Wrestling with Our Hunger

The Path of the Disciple: Searching for the Face of God

Tenth Sunday after Pentecost, Year A

Worship this week can be a reminder that we are seeking the face of God when we gather but also when we scatter. Our hunger for God is not only met when we gather for worship but also when we are at work, when we are in fellowship, when we engage in conversations and build relationships, when we serve and love as we are sent to do.

This final part of our summer series is in some ways a pinnacle. The community that gathers for worship is reminded that we are indeed following a God who is at work in the world. We are seeking signs of God’s presence as we live and work in a hurting yet beautiful world around us. There is no more difficult but joyous exercise than that.

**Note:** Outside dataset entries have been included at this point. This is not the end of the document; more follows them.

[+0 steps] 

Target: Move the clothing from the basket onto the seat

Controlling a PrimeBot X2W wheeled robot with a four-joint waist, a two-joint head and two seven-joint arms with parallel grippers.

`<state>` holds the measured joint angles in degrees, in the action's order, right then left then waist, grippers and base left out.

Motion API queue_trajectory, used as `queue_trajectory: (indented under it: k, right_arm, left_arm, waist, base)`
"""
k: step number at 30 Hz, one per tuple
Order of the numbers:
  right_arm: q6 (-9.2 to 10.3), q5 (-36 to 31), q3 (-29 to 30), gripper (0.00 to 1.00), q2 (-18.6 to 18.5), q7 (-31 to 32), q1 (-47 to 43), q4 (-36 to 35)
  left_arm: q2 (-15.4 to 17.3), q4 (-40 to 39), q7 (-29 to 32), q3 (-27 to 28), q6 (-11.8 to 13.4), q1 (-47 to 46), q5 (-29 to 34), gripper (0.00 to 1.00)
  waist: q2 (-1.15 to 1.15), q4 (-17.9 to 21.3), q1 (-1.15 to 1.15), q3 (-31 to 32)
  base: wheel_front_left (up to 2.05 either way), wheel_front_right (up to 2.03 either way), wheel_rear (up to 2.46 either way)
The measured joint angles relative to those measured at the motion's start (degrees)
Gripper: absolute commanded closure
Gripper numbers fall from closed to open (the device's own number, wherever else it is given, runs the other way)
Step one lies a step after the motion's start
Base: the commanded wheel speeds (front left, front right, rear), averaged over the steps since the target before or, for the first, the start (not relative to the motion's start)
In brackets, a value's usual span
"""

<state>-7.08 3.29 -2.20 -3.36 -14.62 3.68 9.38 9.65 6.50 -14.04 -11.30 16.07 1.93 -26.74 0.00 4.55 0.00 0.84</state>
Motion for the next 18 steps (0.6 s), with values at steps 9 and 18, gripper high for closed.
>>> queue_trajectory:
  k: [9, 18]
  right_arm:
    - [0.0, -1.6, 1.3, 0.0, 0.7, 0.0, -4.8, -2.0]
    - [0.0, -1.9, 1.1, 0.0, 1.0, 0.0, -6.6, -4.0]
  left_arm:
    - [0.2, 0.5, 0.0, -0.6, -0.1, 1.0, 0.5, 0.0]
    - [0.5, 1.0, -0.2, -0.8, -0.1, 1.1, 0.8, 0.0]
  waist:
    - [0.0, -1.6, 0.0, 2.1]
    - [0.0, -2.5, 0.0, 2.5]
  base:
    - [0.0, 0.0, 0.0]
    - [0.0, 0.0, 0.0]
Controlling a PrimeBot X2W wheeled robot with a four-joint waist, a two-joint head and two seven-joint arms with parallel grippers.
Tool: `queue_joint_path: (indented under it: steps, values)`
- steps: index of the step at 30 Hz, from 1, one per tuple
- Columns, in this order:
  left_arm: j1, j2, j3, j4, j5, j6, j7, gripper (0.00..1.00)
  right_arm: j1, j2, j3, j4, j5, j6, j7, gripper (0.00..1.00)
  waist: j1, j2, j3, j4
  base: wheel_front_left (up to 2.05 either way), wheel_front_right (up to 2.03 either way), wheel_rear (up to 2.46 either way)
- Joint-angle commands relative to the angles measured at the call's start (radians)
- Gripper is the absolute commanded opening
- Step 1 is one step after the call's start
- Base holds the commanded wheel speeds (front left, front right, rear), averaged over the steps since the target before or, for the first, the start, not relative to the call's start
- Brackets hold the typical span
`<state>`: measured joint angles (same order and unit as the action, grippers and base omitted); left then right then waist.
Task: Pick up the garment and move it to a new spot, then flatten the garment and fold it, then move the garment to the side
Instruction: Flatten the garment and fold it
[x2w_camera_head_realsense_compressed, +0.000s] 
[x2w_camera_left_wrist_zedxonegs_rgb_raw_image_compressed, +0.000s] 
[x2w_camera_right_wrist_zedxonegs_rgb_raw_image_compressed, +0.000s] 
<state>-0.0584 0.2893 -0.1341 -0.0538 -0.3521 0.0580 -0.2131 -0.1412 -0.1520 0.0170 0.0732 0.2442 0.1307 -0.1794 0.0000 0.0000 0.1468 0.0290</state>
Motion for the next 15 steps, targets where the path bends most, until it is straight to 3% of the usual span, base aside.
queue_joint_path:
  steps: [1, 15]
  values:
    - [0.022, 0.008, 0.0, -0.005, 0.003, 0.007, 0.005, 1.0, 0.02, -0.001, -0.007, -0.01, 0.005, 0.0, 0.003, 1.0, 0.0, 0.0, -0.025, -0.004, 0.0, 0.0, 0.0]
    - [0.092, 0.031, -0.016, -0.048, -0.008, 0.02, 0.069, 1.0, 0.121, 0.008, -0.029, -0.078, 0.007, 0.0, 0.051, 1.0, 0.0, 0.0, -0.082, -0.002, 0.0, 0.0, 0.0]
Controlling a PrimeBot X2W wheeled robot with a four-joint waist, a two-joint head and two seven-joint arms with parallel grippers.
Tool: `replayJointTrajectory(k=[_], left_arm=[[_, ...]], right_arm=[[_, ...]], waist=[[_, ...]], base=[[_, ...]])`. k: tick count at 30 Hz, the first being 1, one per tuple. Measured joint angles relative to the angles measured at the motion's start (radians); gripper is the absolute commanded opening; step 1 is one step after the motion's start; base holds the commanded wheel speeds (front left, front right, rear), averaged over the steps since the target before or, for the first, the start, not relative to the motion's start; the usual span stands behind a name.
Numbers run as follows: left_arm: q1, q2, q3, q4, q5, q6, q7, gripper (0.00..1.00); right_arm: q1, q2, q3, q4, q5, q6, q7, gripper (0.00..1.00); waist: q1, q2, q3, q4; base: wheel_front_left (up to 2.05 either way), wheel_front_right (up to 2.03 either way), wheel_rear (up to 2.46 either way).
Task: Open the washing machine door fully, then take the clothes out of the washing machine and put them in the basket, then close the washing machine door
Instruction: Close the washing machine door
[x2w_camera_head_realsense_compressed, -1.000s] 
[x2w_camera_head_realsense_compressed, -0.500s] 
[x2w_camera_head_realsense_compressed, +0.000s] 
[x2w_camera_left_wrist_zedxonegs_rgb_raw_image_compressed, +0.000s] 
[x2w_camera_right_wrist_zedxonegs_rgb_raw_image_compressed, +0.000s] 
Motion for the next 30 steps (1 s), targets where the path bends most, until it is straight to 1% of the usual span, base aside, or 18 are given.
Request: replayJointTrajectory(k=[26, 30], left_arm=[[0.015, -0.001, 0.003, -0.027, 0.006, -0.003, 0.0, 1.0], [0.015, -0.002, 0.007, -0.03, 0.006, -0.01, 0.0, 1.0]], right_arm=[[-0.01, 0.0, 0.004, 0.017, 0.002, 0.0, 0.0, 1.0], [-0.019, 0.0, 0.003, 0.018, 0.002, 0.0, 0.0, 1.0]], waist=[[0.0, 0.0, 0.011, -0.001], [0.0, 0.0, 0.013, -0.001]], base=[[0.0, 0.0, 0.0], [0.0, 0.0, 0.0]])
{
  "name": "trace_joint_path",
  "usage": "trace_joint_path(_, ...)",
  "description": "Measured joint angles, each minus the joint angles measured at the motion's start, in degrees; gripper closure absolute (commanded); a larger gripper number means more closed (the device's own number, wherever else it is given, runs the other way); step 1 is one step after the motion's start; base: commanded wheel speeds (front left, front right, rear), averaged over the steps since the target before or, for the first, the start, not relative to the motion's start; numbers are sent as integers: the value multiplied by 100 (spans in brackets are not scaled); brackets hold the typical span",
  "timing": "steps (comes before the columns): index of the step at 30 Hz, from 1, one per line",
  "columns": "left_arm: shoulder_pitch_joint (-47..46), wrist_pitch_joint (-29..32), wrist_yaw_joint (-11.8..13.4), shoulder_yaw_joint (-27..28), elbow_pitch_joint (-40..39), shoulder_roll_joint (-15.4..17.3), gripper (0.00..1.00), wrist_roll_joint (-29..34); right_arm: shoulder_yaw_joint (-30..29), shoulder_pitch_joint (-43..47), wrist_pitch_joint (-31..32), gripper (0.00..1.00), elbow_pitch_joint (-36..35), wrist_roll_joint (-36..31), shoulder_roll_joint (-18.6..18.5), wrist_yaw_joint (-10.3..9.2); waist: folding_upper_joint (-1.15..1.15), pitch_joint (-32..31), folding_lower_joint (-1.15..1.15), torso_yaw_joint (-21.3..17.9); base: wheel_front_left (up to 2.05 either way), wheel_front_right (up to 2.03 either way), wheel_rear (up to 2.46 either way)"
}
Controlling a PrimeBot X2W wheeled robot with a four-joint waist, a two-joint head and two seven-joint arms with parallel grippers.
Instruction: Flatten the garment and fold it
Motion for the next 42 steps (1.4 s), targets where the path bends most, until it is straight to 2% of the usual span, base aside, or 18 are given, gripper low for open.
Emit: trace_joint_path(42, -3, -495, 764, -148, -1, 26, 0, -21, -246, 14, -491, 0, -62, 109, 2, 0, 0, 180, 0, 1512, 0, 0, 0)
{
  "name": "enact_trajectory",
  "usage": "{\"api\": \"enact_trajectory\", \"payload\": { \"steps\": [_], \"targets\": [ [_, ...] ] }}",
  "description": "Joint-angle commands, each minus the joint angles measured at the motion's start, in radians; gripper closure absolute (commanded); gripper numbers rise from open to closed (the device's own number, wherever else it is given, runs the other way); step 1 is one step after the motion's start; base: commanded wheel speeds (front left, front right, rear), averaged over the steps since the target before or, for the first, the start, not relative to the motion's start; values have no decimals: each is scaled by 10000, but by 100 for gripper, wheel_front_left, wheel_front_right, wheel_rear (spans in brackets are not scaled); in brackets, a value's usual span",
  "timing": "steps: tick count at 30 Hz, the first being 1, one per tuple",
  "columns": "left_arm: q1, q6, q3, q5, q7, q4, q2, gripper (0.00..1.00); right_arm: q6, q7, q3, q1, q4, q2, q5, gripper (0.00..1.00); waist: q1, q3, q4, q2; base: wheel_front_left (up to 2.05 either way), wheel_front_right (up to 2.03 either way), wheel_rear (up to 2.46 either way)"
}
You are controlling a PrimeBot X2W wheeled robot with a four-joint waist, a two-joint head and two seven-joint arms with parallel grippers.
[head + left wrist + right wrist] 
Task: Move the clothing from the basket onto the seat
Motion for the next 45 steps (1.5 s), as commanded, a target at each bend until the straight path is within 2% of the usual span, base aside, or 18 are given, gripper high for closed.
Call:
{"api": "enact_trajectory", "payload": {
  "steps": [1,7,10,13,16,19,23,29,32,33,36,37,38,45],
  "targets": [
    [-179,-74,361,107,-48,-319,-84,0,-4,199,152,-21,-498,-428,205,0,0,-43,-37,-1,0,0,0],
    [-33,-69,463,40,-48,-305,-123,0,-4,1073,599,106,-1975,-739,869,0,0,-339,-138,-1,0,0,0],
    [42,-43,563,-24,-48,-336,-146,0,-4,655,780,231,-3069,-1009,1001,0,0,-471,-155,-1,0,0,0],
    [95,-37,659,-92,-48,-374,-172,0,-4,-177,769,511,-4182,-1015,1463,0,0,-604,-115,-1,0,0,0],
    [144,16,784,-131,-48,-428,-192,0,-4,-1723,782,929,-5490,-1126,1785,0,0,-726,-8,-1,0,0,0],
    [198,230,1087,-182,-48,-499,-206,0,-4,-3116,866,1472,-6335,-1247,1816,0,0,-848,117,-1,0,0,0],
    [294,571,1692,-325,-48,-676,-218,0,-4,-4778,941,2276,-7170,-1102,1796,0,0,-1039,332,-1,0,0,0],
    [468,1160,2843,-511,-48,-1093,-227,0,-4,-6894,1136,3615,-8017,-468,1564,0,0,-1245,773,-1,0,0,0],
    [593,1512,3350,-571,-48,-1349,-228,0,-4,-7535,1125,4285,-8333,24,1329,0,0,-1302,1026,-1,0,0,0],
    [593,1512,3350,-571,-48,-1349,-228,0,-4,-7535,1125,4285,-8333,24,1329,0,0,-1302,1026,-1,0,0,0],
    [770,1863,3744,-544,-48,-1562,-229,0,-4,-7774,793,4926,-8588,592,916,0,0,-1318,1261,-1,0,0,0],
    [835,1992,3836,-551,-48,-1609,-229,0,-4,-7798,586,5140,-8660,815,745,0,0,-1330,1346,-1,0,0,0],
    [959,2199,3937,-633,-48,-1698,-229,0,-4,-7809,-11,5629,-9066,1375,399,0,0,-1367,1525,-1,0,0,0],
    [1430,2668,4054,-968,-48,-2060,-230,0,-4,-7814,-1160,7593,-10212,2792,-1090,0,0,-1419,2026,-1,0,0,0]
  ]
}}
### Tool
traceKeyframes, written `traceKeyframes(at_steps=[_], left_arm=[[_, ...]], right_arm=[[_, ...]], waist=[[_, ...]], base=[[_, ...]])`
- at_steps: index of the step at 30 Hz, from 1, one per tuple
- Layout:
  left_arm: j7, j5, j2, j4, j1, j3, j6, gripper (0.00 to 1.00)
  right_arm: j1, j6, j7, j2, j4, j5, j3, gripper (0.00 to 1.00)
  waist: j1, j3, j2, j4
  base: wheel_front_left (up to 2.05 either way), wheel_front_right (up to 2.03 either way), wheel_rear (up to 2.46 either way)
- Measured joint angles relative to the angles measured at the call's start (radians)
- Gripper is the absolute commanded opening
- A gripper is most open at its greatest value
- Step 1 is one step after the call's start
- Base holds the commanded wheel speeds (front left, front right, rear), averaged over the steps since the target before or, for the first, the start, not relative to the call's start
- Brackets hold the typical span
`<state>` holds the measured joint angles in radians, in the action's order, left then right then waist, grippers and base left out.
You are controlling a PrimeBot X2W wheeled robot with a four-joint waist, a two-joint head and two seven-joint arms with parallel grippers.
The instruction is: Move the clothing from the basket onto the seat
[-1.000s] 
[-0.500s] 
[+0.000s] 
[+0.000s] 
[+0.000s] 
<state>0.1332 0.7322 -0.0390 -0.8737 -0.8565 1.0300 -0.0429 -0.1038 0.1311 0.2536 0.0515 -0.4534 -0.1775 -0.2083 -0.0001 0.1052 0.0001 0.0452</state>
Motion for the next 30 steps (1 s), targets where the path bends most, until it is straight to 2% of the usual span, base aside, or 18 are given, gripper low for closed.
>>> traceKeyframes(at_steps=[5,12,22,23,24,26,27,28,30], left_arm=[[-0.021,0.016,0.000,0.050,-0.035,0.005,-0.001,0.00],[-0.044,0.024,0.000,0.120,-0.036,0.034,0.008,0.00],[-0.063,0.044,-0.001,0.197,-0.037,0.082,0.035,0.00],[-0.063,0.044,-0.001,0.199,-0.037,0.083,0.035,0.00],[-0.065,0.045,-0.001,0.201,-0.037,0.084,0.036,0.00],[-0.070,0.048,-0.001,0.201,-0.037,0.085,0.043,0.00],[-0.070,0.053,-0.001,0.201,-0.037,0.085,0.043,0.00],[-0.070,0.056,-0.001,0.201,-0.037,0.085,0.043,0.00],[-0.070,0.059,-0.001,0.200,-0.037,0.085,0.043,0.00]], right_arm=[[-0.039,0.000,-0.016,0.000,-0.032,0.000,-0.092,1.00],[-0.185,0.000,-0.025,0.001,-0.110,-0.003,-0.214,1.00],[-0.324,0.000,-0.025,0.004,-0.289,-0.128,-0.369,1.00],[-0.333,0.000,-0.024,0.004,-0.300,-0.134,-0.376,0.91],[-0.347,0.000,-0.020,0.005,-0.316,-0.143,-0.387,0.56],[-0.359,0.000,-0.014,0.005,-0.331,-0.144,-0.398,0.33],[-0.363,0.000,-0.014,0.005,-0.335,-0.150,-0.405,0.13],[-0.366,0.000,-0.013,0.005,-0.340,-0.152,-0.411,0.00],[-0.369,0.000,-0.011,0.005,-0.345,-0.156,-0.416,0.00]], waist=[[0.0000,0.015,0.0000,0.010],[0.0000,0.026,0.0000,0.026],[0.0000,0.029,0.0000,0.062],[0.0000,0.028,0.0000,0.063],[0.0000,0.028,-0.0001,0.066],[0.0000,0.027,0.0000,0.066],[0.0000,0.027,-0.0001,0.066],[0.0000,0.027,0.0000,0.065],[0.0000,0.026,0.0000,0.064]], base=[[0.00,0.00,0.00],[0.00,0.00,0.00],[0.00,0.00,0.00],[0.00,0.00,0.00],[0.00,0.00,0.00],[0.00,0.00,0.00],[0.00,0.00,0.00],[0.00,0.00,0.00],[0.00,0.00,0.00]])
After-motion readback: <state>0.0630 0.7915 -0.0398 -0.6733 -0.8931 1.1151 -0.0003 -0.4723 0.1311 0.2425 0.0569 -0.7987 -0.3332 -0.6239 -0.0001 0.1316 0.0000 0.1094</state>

Whether you call them “God-sightings” or “glory moments,” being alert to the presence of God is a fundamental requirement for the disciple. Some might even argue these discovery moments keep us going on the pathway to discipleship. This series will provide an opportunity to share those moments and has not sightings with the children and their families as their summer winds down and they prepare for going back to school.

What this series did not do, however, was lay out a specific plan for your local church to design its intentional discipleship system. It can’t. Each community must find a path that fits its context and uses the gifts of the people and the leadership of the local congregation. If you have a plan in place, then this summer has been a boost to keeping folks going in that process. If you don’t have such a plan and need help getting going, then here is a good place to start: seeallthepeople.org. There are tools and guidance here to help any congregation take seriously the call to “make disciples of Jesus Christ for the transformation of the world.” There are free downloads of an intentional discipleship system for children on the site. This past annual conference season, we also provided a Spanish translation for the children’s intentional discipleship system.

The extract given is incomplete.